**EXERCISE OBJECTIVE**: Copy out each entry below verbatim, skipping the images.

**RECORDS SUPPLIED**:
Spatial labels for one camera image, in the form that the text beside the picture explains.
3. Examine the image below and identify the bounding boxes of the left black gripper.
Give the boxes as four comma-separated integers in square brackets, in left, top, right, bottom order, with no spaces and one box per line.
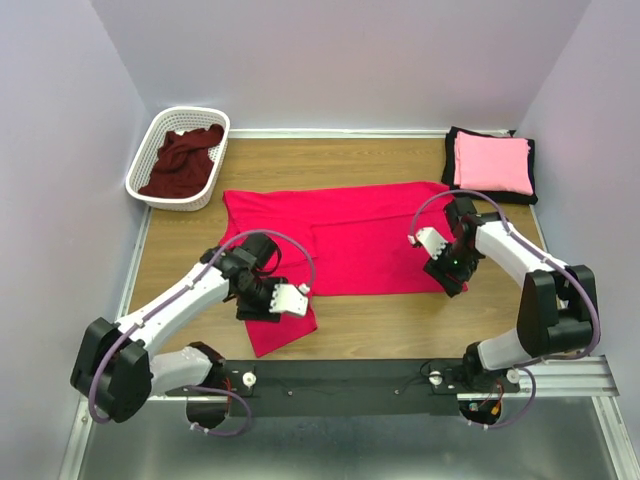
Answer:
[235,276,288,324]

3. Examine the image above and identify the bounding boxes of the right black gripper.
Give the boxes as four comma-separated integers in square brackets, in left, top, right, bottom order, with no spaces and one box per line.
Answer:
[422,239,480,298]

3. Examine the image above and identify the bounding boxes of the crimson red t shirt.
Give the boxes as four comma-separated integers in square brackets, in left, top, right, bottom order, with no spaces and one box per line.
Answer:
[220,180,470,359]

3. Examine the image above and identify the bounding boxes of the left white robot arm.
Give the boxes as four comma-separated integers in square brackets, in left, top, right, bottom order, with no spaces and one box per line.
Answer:
[70,230,308,424]

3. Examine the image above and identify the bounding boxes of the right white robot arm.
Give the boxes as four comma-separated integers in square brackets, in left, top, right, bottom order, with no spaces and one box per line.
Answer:
[409,191,601,392]

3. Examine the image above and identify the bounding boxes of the folded black t shirt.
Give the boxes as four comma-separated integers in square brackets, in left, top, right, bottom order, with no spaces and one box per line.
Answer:
[441,126,538,205]

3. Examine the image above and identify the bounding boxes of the folded pink t shirt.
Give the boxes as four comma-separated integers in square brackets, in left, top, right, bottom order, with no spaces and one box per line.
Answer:
[454,132,534,196]

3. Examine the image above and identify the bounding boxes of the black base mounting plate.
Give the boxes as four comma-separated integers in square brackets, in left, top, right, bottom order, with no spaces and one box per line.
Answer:
[164,357,521,419]

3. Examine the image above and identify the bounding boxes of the dark maroon t shirt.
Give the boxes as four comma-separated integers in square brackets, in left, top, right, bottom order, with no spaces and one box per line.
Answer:
[138,124,225,199]

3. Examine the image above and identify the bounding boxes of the white plastic laundry basket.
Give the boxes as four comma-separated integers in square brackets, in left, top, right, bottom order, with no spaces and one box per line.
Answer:
[125,106,230,211]

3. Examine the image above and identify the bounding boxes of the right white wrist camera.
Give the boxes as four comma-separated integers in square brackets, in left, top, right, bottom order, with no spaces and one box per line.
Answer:
[408,227,449,260]

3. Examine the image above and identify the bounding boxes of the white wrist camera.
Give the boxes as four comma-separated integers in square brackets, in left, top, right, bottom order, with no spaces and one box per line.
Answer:
[408,227,449,260]
[269,283,310,317]

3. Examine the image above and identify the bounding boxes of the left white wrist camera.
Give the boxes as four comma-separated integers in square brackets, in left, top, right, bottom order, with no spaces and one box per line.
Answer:
[269,283,310,317]

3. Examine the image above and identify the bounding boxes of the aluminium frame rail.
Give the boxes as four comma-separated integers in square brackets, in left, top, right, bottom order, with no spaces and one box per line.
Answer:
[79,355,621,401]

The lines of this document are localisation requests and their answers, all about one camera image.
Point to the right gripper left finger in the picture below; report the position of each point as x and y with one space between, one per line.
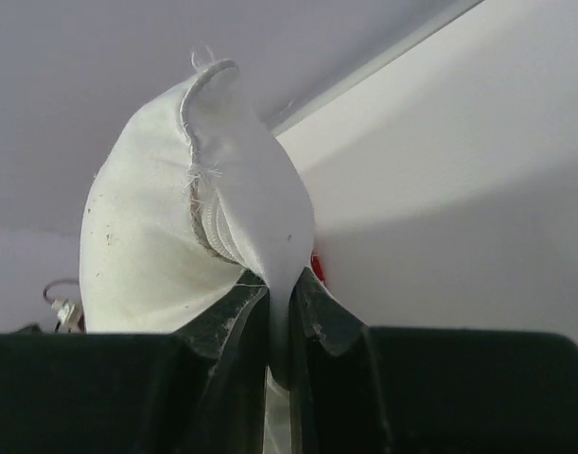
200 389

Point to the white pillow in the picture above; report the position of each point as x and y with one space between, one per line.
196 191

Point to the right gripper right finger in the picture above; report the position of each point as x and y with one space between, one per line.
357 388

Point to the red printed pillowcase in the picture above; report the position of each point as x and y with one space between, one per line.
317 267

**THE ANSWER**:
Spatial labels for one camera image, in the form that the text beside the picture explains.
3. Examine the image below and identify the bounding boxes of the left black gripper.
Give the boxes as four comma-separated integers in square brackets, in left, top, right, bottom order, with no spaces and one box per line.
Answer:
[235,276,288,324]

3. Examine the image above and identify the bounding boxes of the right black gripper.
Give the boxes as four comma-separated integers in square brackets, in left, top, right, bottom order, with no spaces and one box per line.
Answer:
[422,239,480,298]

3. Examine the image above and identify the bounding boxes of the crimson red t shirt.
Give the boxes as four comma-separated integers in square brackets, in left, top, right, bottom order, with no spaces and one box per line.
Answer:
[220,180,470,359]

3. Examine the image above and identify the bounding boxes of the left white robot arm.
Give the boxes as four comma-separated integers in square brackets, in left, top, right, bottom order, with no spaces and one box per line.
Answer:
[70,230,308,424]

3. Examine the image above and identify the bounding boxes of the right white robot arm.
Give the boxes as four comma-separated integers in square brackets, in left, top, right, bottom order, with no spaces and one box per line.
Answer:
[409,191,601,392]

3. Examine the image above and identify the bounding boxes of the folded black t shirt.
Give the boxes as four comma-separated integers in square brackets, in left, top, right, bottom order, with no spaces and one box per line.
Answer:
[441,126,538,205]

3. Examine the image above and identify the bounding boxes of the folded pink t shirt.
Give the boxes as four comma-separated integers in square brackets, in left, top, right, bottom order, with no spaces and one box per line.
Answer:
[454,132,534,196]

3. Examine the image above and identify the bounding boxes of the black base mounting plate.
Give the boxes as four comma-separated integers in square brackets, in left, top, right, bottom order, with no spaces and one box per line.
Answer:
[164,357,521,419]

3. Examine the image above and identify the bounding boxes of the dark maroon t shirt.
Give the boxes as four comma-separated integers in square brackets, in left, top, right, bottom order, with no spaces and one box per line.
Answer:
[138,124,225,199]

3. Examine the image above and identify the bounding boxes of the white plastic laundry basket.
Give the boxes as four comma-separated integers in square brackets, in left, top, right, bottom order, with no spaces and one box per line.
Answer:
[125,106,230,211]

3. Examine the image above and identify the bounding boxes of the right white wrist camera.
Give the boxes as four comma-separated integers in square brackets, in left, top, right, bottom order, with no spaces and one box per line.
Answer:
[408,227,449,260]

3. Examine the image above and identify the bounding boxes of the white wrist camera.
Give the boxes as four comma-separated integers in square brackets, in left, top, right, bottom order, with no spaces and one box per line.
Answer:
[408,227,449,260]
[269,283,310,317]

3. Examine the image above and identify the bounding boxes of the left white wrist camera.
Give the boxes as four comma-separated integers in square brackets, in left, top, right, bottom order, with no spaces and one box per line.
Answer:
[269,283,310,317]

3. Examine the image above and identify the bounding boxes of the aluminium frame rail.
Give the boxes as four comma-separated integers in square brackets, in left, top, right, bottom order, with no spaces and one box per line.
Answer:
[79,355,621,401]

The lines of this document are localisation requests and their answers, all about one camera image.
Point to the right gripper left finger in the picture below; report the position of each point as x and y with one space between, one per line.
200 389

Point to the white pillow in the picture above; report the position of each point as x and y with one space between, one per line.
196 191

Point to the right gripper right finger in the picture above; report the position of each point as x and y with one space between, one per line.
357 388

Point to the red printed pillowcase in the picture above; report the position of each point as x and y with one space between, one per line.
317 267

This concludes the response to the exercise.